# [Problem requirements]
Could each entry below be written out exactly, with every picture dropped?

# [Supplied data]
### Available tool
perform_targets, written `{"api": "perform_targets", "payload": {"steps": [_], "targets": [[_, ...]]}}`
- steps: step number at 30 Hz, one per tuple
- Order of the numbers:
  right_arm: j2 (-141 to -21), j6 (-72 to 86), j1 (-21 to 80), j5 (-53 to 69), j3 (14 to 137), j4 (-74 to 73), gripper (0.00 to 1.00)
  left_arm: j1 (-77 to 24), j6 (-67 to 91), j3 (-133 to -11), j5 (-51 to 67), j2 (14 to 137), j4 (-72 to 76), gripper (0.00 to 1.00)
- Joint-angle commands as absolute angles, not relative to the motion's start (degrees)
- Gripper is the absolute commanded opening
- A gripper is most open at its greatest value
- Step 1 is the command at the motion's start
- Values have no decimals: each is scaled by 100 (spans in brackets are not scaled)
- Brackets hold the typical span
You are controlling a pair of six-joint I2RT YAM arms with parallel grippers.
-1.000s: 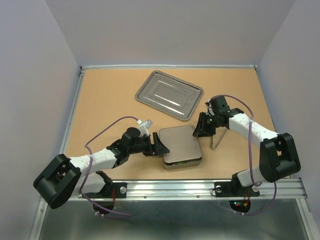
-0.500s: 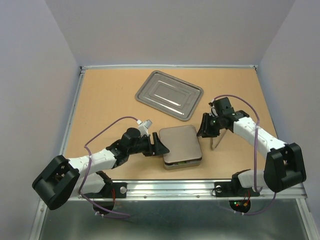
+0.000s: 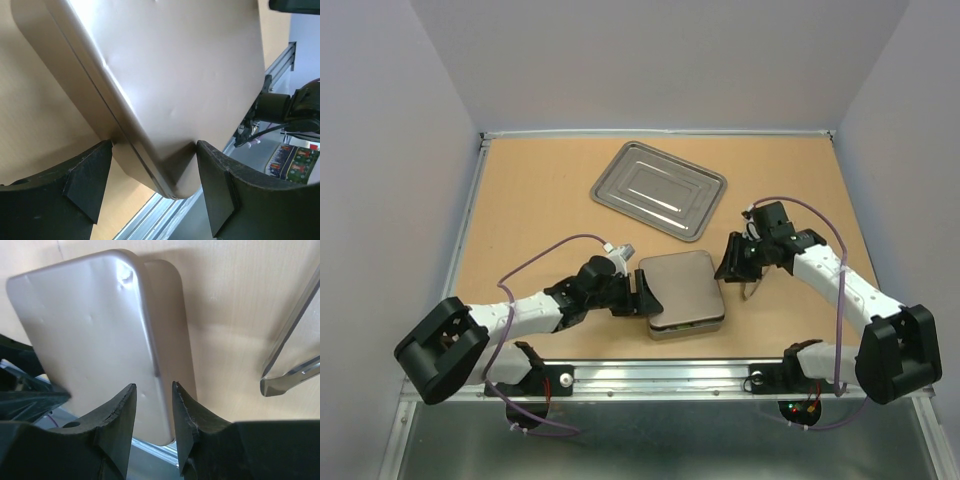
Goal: Pack the cookies
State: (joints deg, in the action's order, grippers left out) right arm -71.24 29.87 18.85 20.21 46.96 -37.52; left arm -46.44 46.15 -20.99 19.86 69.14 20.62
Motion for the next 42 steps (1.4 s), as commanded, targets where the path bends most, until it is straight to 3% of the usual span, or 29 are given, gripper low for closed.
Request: {"api": "perform_targets", "payload": {"steps": [1,27,42], "targets": [[-6899,3111,1925,2188,4579,-3735,40,-4921,4447,-2426,1653,7101,1662,78],[-5731,3630,2065,2153,3938,-4517,43,-7030,5343,-3181,80,7752,695,77],[-5519,3885,2065,1969,3314,-4834,40,-7295,5809,-3489,-413,8253,9,77]]}}
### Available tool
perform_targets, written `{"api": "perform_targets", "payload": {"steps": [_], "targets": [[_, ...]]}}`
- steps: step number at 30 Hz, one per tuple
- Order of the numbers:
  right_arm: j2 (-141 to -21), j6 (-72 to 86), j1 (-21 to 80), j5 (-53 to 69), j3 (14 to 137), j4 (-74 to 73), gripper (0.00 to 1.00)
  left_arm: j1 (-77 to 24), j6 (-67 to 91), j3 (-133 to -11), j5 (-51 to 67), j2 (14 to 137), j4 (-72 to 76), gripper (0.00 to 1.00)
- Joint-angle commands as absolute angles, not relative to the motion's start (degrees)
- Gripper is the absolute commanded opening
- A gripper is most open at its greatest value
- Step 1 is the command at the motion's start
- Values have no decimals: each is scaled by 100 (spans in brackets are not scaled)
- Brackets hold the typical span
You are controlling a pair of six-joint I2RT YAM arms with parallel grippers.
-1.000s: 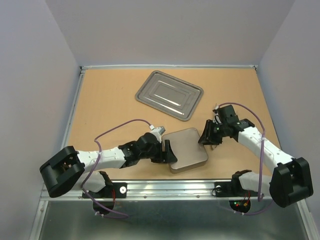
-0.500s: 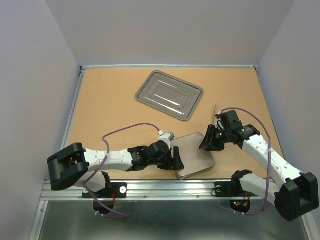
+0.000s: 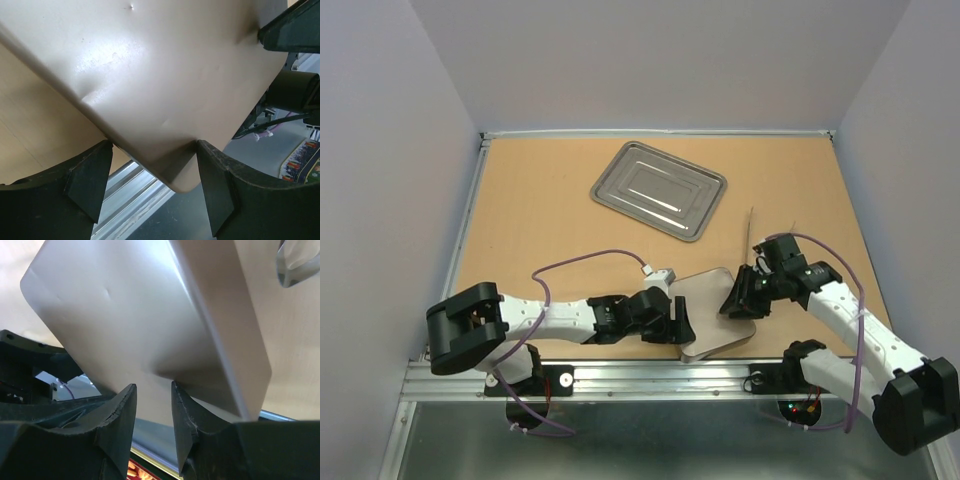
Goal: Pack the cookies
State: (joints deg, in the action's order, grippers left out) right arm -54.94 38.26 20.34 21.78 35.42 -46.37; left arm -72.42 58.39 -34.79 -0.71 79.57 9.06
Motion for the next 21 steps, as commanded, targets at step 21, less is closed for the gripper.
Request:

# [Task output]
### Available tool
perform_targets, written `{"api": "perform_targets", "payload": {"steps": [_], "targets": [[_, ...]]}}`
- steps: step number at 30 Hz, one per tuple
- Order of the numbers:
  right_arm: j2 (-141 to -21), j6 (-72 to 86), j1 (-21 to 80), j5 (-53 to 69), j3 (14 to 137), j4 (-74 to 73), gripper (0.00 to 1.00)
  left_arm: j1 (-77 to 24), j6 (-67 to 91), j3 (-133 to -11), j5 (-51 to 67), j2 (14 to 137), j4 (-72 to 76), gripper (0.00 to 1.00)
- Joint-angle commands as absolute angles, not relative to the motion's start (degrees)
- Gripper is the absolute commanded opening
- A gripper is most open at its greatest value
- Step 1 is the command at the motion's start
- Values have no decimals: each is scaled by 100 (spans in brackets are not scaled)
- Brackets hold the typical span
You are controlling a pair of six-joint I2RT YAM arms with parallel grippers.
-1.000s: 
-0.500s: 
+0.000s: 
Goal: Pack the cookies
State: (joints deg, in the action's order, grippers left out) right arm -71.24 29.87 18.85 20.21 46.96 -37.52; left arm -46.44 46.15 -20.99 19.86 69.14 20.62
Motion for the next 42 steps (1.4 s), as commanded, targets where the path bends most, until it is straight to 3% of the usual span, or 29 are given, gripper low for closed.
Request: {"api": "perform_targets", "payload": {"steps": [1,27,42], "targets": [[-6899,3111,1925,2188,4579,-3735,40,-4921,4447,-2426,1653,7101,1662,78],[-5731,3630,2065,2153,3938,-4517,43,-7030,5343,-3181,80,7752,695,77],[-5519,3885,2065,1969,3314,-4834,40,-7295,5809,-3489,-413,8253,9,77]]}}
### Available tool
perform_targets, written `{"api": "perform_targets", "payload": {"steps": [_], "targets": [[_, ...]]}}`
- steps: step number at 30 Hz, one per tuple
- Order of the numbers:
  right_arm: j2 (-141 to -21), j6 (-72 to 86), j1 (-21 to 80), j5 (-53 to 69), j3 (14 to 137), j4 (-74 to 73), gripper (0.00 to 1.00)
  left_arm: j1 (-77 to 24), j6 (-67 to 91), j3 (-133 to -11), j5 (-51 to 67), j2 (14 to 137), j4 (-72 to 76), gripper (0.00 to 1.00)
- Joint-angle commands as absolute angles, not relative to the motion's start (degrees)
- Gripper is the absolute commanded opening
- A gripper is most open at its greatest value
- Step 1 is the command at the motion's start
- Values have no decimals: each is scaled by 100 (spans in brackets are not scaled)
- Brackets hold the typical span
You are controlling a pair of six-joint I2RT YAM arms with parallel grippers.
-1.000s: 
-0.500s: 
+0.000s: 
Goal: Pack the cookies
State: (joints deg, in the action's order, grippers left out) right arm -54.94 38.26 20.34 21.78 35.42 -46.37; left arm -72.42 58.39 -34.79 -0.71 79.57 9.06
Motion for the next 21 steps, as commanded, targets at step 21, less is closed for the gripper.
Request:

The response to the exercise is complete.